*EXERCISE AIM:* Quote the listing below in full and exactly as written, but omit every picture.

==== RAW DATA

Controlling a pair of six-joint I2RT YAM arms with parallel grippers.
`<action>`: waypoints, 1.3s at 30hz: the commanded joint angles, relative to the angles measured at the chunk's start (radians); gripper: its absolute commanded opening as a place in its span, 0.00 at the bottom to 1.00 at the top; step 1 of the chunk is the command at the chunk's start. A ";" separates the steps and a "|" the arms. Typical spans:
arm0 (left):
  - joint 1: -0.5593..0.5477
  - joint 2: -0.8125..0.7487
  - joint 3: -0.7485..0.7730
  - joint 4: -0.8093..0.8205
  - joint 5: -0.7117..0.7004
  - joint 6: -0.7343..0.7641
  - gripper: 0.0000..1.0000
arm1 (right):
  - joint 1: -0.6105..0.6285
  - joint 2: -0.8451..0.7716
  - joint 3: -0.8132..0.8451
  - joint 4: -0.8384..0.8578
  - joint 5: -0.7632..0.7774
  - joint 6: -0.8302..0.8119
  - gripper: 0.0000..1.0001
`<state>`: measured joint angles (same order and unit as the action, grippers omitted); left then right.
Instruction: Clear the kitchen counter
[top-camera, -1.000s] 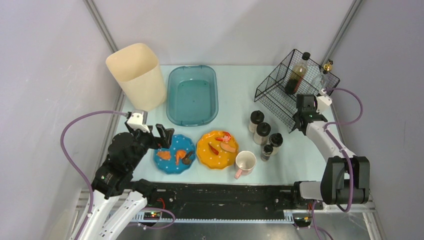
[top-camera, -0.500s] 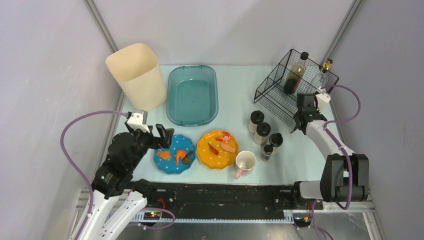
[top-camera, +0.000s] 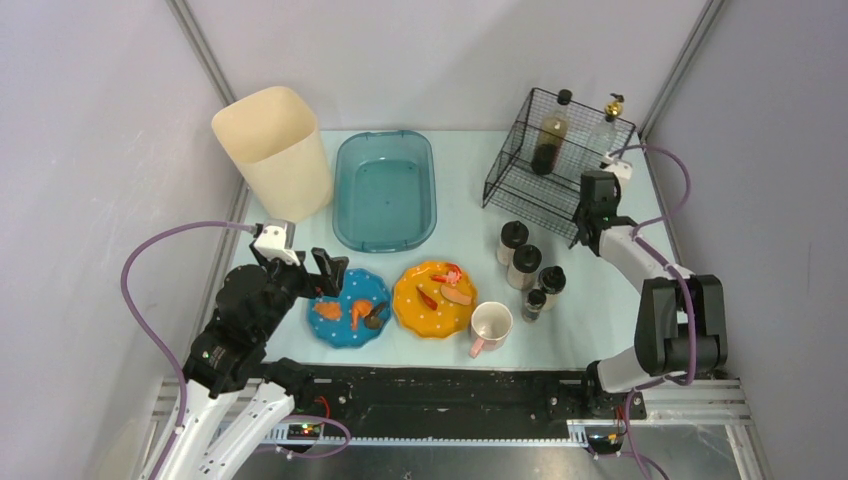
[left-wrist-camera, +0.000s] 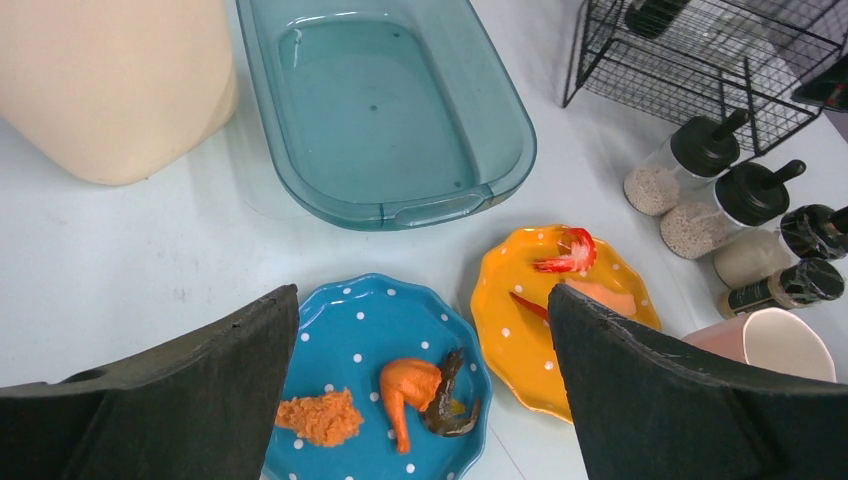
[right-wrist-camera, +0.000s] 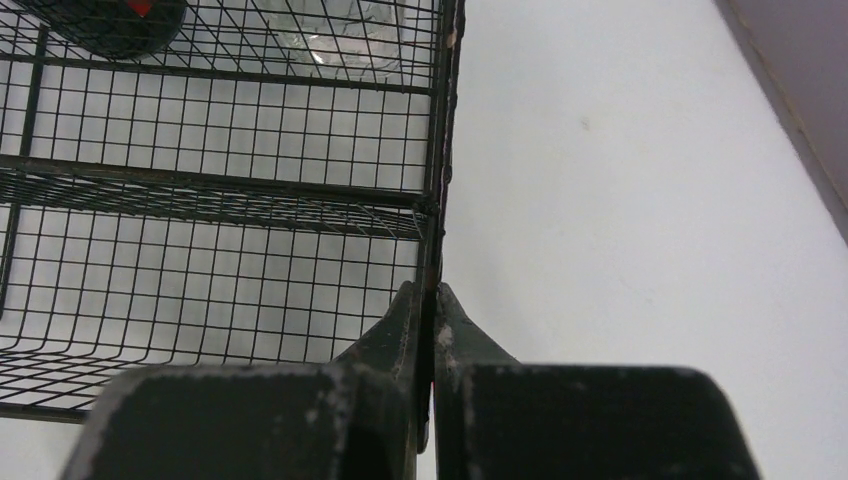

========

*RESPONSE TO THIS TASK:*
Controlling a pair of six-joint I2RT YAM arms with parallel grippers.
`<action>`: waypoints, 1.3s at 30hz: the commanded joint angles, relative to the angles measured at the chunk's start (radians); gripper: its absolute commanded opening as a place in its span, 0.00 at the bottom to 1.00 at the top; step 1 of the chunk is the command at the chunk's start. A ";" separates the steps and a "|" the arms. Typical spans:
arm0 (left):
  - joint 1: -0.5593..0.5477
  - joint 2: -0.8125..0.7487
  - joint 3: -0.7485..0.7730
  - joint 4: -0.8093..0.8205
  - joint 5: -0.7117..0.7004
  - joint 6: -0.7343..0.7641
  - gripper: 0.0000..1.0000
arm1 (right):
  - joint 1: -0.6105..0.6285
  - joint 2: -0.8451..0.7716
  - joint 3: -0.8132..0.8451
  - joint 4: -0.8384..0.8578
  - joint 5: -0.7632..0.7774
  - joint 6: -0.8302..0.8119
  - gripper: 0.0000..1.0001
`<state>`: measured joint angles (same order and unit as the action, grippers omitted); left then right.
Instruction: Clear the kitchen counter
[top-camera, -1.000s] 
[top-camera, -0.500s] 
[top-camera, +0.000s] 
[left-wrist-camera, +0.000s] 
[right-wrist-camera, +0.000s] 

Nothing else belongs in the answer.